Layla’s doing that thing she does, drawing back her shoulders and sticking out her chin. Mac and I. It drips with the condescension that comes, apparently, with great wealth. I have the means, it says, to bend the world, bend you to my will. She wears it well, as if she’s always worn it. And maybe, in a way, she has. Even though she comes from poverty and abuse, Layla has always been powerful. She wouldn’t have survived otherwise. Now, she’s put herself up high, where no one can hurt her.
“I don’t want you to handle it.”
“Poppy,” she says, her voice going cool. “We’re trying to help you. Where have you been?”

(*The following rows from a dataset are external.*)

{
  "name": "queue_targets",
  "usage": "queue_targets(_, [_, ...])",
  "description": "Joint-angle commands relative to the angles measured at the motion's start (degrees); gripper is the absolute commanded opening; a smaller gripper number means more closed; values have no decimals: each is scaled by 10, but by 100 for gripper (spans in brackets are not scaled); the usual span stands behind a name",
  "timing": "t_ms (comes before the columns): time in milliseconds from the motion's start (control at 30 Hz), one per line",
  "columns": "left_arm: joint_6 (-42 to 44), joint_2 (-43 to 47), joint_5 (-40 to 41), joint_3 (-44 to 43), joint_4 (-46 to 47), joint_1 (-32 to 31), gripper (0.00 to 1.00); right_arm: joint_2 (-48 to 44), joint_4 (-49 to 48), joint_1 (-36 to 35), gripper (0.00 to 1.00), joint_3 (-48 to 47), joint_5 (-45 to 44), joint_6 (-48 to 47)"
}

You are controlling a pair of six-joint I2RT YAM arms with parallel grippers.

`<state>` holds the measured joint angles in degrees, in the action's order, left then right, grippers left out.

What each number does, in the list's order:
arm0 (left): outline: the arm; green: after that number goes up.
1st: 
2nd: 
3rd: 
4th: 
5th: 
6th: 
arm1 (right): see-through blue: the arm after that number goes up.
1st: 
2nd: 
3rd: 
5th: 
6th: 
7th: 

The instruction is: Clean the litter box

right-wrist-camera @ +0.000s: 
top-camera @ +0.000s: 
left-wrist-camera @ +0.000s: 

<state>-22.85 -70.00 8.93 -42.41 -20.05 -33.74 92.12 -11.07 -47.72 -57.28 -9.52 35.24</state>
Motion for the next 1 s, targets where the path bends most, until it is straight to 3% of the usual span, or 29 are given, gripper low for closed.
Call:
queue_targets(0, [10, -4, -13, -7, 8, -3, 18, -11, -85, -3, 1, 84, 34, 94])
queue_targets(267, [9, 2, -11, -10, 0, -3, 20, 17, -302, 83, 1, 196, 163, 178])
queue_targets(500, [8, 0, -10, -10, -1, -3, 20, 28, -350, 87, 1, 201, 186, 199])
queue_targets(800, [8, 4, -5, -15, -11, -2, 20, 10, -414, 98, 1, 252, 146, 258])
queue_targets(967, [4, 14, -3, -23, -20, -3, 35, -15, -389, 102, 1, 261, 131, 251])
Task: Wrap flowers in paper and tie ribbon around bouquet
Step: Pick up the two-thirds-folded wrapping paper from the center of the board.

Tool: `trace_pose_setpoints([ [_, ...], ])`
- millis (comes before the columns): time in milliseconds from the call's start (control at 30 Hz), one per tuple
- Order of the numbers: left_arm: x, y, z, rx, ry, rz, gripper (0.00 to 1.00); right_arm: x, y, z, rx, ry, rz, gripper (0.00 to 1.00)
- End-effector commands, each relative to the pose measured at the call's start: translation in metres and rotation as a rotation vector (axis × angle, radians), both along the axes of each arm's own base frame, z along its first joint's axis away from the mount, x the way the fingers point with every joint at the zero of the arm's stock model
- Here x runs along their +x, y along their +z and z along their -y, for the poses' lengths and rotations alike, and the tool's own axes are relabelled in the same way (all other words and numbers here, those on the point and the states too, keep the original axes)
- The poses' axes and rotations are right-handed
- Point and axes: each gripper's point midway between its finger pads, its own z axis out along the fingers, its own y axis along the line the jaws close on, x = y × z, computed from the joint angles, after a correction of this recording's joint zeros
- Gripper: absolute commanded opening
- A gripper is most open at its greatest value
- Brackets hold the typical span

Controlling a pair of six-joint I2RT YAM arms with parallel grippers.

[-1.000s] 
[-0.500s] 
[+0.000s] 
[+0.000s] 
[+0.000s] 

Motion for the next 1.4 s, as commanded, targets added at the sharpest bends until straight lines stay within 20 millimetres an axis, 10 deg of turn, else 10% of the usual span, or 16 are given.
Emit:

I don’t want to tell her that I don’t know. I can’t tell these people that. My mom is watching me, her expression gentle, worried. She looks a little confused, too, like she’s not sure that what they’re doing is right. I move away from them, rage tickling at the back of my throat. I plug my dead phone in; it’s the only way I’ll be able to piece together my recent past. I decided last night to take pictures, to document. I imagine I stayed with that program during the last couple of hours. I hope I did.
It stays dead, though, in the way it does when the battery is really and truly run down. It will be a few minutes before it comes back, even plugged in. I take a few deep breaths, and everyone is quiet, staring.